(Data items)
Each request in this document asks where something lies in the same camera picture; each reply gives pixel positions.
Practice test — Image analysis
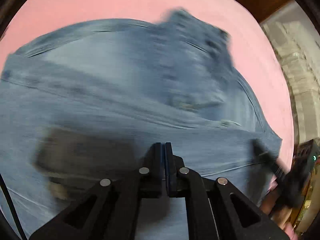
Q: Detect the cream lace-covered furniture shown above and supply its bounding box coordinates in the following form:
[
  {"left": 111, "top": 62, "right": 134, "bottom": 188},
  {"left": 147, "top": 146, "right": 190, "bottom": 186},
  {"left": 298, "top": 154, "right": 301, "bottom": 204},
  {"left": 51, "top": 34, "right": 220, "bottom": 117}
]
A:
[{"left": 260, "top": 0, "right": 320, "bottom": 145}]

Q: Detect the person's right forearm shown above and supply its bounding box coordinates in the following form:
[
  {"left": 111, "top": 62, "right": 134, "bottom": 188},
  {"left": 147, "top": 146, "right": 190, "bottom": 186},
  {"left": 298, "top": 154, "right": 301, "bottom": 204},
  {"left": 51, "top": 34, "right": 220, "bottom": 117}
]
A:
[{"left": 259, "top": 180, "right": 299, "bottom": 234}]

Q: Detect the black cable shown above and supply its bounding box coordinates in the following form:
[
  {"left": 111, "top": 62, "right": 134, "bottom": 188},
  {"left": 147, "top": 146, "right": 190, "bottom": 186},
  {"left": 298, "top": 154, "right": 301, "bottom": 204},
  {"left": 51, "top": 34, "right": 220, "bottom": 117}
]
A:
[{"left": 0, "top": 174, "right": 27, "bottom": 240}]

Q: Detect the blue denim jacket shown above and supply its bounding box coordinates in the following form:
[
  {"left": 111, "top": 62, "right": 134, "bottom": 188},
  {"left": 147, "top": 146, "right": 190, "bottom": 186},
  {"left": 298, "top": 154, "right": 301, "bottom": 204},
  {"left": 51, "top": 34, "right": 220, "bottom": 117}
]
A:
[{"left": 0, "top": 9, "right": 283, "bottom": 240}]

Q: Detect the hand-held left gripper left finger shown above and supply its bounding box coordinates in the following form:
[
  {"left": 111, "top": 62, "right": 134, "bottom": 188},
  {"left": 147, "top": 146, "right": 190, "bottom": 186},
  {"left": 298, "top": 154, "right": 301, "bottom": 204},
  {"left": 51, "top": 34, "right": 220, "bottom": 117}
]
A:
[{"left": 29, "top": 142, "right": 165, "bottom": 240}]

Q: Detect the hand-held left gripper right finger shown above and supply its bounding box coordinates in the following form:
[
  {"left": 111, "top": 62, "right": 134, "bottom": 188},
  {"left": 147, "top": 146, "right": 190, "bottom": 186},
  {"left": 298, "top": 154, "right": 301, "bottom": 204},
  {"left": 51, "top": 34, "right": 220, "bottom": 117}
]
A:
[{"left": 165, "top": 142, "right": 290, "bottom": 240}]

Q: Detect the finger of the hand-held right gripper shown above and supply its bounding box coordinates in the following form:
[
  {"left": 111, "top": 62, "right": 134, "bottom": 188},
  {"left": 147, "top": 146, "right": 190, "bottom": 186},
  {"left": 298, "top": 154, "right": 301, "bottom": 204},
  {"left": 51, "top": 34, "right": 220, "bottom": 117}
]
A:
[{"left": 252, "top": 138, "right": 284, "bottom": 179}]

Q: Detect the wooden drawer cabinet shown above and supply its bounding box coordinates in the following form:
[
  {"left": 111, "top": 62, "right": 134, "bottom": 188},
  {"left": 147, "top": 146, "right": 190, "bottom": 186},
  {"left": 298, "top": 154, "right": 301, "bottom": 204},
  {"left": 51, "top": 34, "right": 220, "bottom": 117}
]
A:
[{"left": 291, "top": 139, "right": 320, "bottom": 233}]

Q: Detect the pink bed sheet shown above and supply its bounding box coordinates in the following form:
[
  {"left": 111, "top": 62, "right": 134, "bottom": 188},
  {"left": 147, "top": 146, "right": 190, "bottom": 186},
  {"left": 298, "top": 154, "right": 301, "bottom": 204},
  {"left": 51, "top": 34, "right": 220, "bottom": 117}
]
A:
[{"left": 0, "top": 0, "right": 295, "bottom": 188}]

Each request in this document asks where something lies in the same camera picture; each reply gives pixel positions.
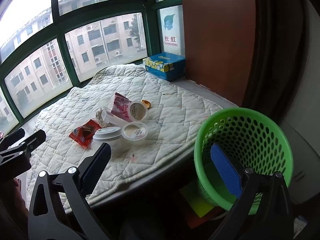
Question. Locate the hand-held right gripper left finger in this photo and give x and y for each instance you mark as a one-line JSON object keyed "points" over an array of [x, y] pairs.
{"points": [[97, 165]]}

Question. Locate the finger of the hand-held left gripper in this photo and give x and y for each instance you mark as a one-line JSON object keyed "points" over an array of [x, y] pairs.
{"points": [[15, 135], [35, 137]]}

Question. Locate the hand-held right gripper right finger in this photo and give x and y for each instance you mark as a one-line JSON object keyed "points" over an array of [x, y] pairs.
{"points": [[225, 170]]}

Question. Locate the white plastic cup lid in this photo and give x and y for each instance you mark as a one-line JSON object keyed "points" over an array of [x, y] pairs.
{"points": [[106, 133]]}

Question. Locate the red snack packet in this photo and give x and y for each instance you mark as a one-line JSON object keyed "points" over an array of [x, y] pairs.
{"points": [[83, 132]]}

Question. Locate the green mesh plastic basket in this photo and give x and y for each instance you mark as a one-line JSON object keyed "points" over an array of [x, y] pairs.
{"points": [[250, 130]]}

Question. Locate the clear plastic wrapper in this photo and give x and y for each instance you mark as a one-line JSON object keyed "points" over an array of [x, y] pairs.
{"points": [[105, 117]]}

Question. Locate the clear pudding cup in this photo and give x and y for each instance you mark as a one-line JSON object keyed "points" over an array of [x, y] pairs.
{"points": [[138, 110], [134, 130]]}

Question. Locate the yellow-green sheet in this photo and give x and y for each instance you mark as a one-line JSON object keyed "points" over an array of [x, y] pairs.
{"points": [[197, 202]]}

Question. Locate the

# What is expected
Make an exact copy of the records above. Keep out every picture.

# Output below
Each request in this document asks where something lies in the same camera picture; each reply gives pixel positions.
Practice test — Image analysis
Q: Detect the cream lace-covered furniture shown above and supply its bounding box coordinates in the following form:
[
  {"left": 111, "top": 62, "right": 134, "bottom": 188},
  {"left": 147, "top": 146, "right": 190, "bottom": 186},
  {"left": 298, "top": 154, "right": 301, "bottom": 204},
  {"left": 51, "top": 34, "right": 220, "bottom": 117}
]
A:
[{"left": 260, "top": 0, "right": 320, "bottom": 145}]

Q: Detect the person's right forearm shown above and supply its bounding box coordinates in the following form:
[
  {"left": 111, "top": 62, "right": 134, "bottom": 188},
  {"left": 147, "top": 146, "right": 190, "bottom": 186},
  {"left": 298, "top": 154, "right": 301, "bottom": 204},
  {"left": 51, "top": 34, "right": 220, "bottom": 117}
]
A:
[{"left": 259, "top": 180, "right": 299, "bottom": 234}]

Q: Detect the black cable shown above and supply its bounding box coordinates in the following form:
[
  {"left": 111, "top": 62, "right": 134, "bottom": 188},
  {"left": 147, "top": 146, "right": 190, "bottom": 186},
  {"left": 298, "top": 154, "right": 301, "bottom": 204},
  {"left": 51, "top": 34, "right": 220, "bottom": 117}
]
A:
[{"left": 0, "top": 174, "right": 27, "bottom": 240}]

Q: Detect the blue denim jacket shown above and supply its bounding box coordinates in the following form:
[
  {"left": 111, "top": 62, "right": 134, "bottom": 188},
  {"left": 147, "top": 146, "right": 190, "bottom": 186},
  {"left": 298, "top": 154, "right": 301, "bottom": 204},
  {"left": 51, "top": 34, "right": 220, "bottom": 117}
]
A:
[{"left": 0, "top": 9, "right": 283, "bottom": 240}]

Q: Detect the hand-held left gripper left finger shown above and supply its bounding box coordinates in the following form:
[
  {"left": 111, "top": 62, "right": 134, "bottom": 188},
  {"left": 147, "top": 146, "right": 190, "bottom": 186},
  {"left": 298, "top": 154, "right": 301, "bottom": 204},
  {"left": 51, "top": 34, "right": 220, "bottom": 117}
]
A:
[{"left": 29, "top": 142, "right": 165, "bottom": 240}]

Q: Detect the hand-held left gripper right finger shown above and supply its bounding box coordinates in the following form:
[
  {"left": 111, "top": 62, "right": 134, "bottom": 188},
  {"left": 147, "top": 146, "right": 190, "bottom": 186},
  {"left": 298, "top": 154, "right": 301, "bottom": 204},
  {"left": 51, "top": 34, "right": 220, "bottom": 117}
]
A:
[{"left": 165, "top": 142, "right": 290, "bottom": 240}]

Q: Detect the finger of the hand-held right gripper shown above and supply its bounding box coordinates in the following form:
[
  {"left": 111, "top": 62, "right": 134, "bottom": 188},
  {"left": 147, "top": 146, "right": 190, "bottom": 186},
  {"left": 298, "top": 154, "right": 301, "bottom": 204},
  {"left": 51, "top": 34, "right": 220, "bottom": 117}
]
A:
[{"left": 252, "top": 138, "right": 284, "bottom": 179}]

Q: Detect the wooden drawer cabinet shown above and supply its bounding box coordinates in the following form:
[
  {"left": 111, "top": 62, "right": 134, "bottom": 188},
  {"left": 147, "top": 146, "right": 190, "bottom": 186},
  {"left": 298, "top": 154, "right": 301, "bottom": 204},
  {"left": 51, "top": 34, "right": 220, "bottom": 117}
]
A:
[{"left": 291, "top": 139, "right": 320, "bottom": 233}]

Q: Detect the pink bed sheet shown above and supply its bounding box coordinates in the following form:
[
  {"left": 111, "top": 62, "right": 134, "bottom": 188},
  {"left": 147, "top": 146, "right": 190, "bottom": 186},
  {"left": 298, "top": 154, "right": 301, "bottom": 204},
  {"left": 51, "top": 34, "right": 220, "bottom": 117}
]
A:
[{"left": 0, "top": 0, "right": 295, "bottom": 188}]

Each request in this document asks where something lies in the same camera picture; each reply gives pixel positions.
Question. Locate the hand-held right gripper left finger in this photo and give x and y for each instance you mark as a one-line JSON object keyed "points" over an array of [x, y] pairs.
{"points": [[97, 165]]}

Question. Locate the finger of the hand-held left gripper in this photo and give x and y for each instance you mark as a one-line JSON object keyed "points" over an array of [x, y] pairs.
{"points": [[15, 135], [35, 137]]}

Question. Locate the hand-held right gripper right finger in this photo and give x and y for each instance you mark as a one-line JSON object keyed "points" over an array of [x, y] pairs.
{"points": [[225, 170]]}

Question. Locate the white plastic cup lid in this photo and give x and y for each instance you mark as a one-line JSON object keyed "points" over an array of [x, y] pairs.
{"points": [[106, 133]]}

Question. Locate the red snack packet in this photo and give x and y for each instance you mark as a one-line JSON object keyed "points" over an array of [x, y] pairs.
{"points": [[83, 132]]}

Question. Locate the green mesh plastic basket in this photo and give x and y for each instance you mark as a one-line JSON object keyed "points" over an array of [x, y] pairs.
{"points": [[250, 130]]}

Question. Locate the clear plastic wrapper in this photo and give x and y for each instance you mark as a one-line JSON object keyed "points" over an array of [x, y] pairs.
{"points": [[105, 117]]}

Question. Locate the clear pudding cup in this photo and give x and y for each instance you mark as a one-line JSON object keyed "points" over an array of [x, y] pairs.
{"points": [[138, 110], [134, 130]]}

Question. Locate the yellow-green sheet in this photo and give x and y for each instance you mark as a one-line JSON object keyed "points" over an array of [x, y] pairs.
{"points": [[197, 202]]}

Question. Locate the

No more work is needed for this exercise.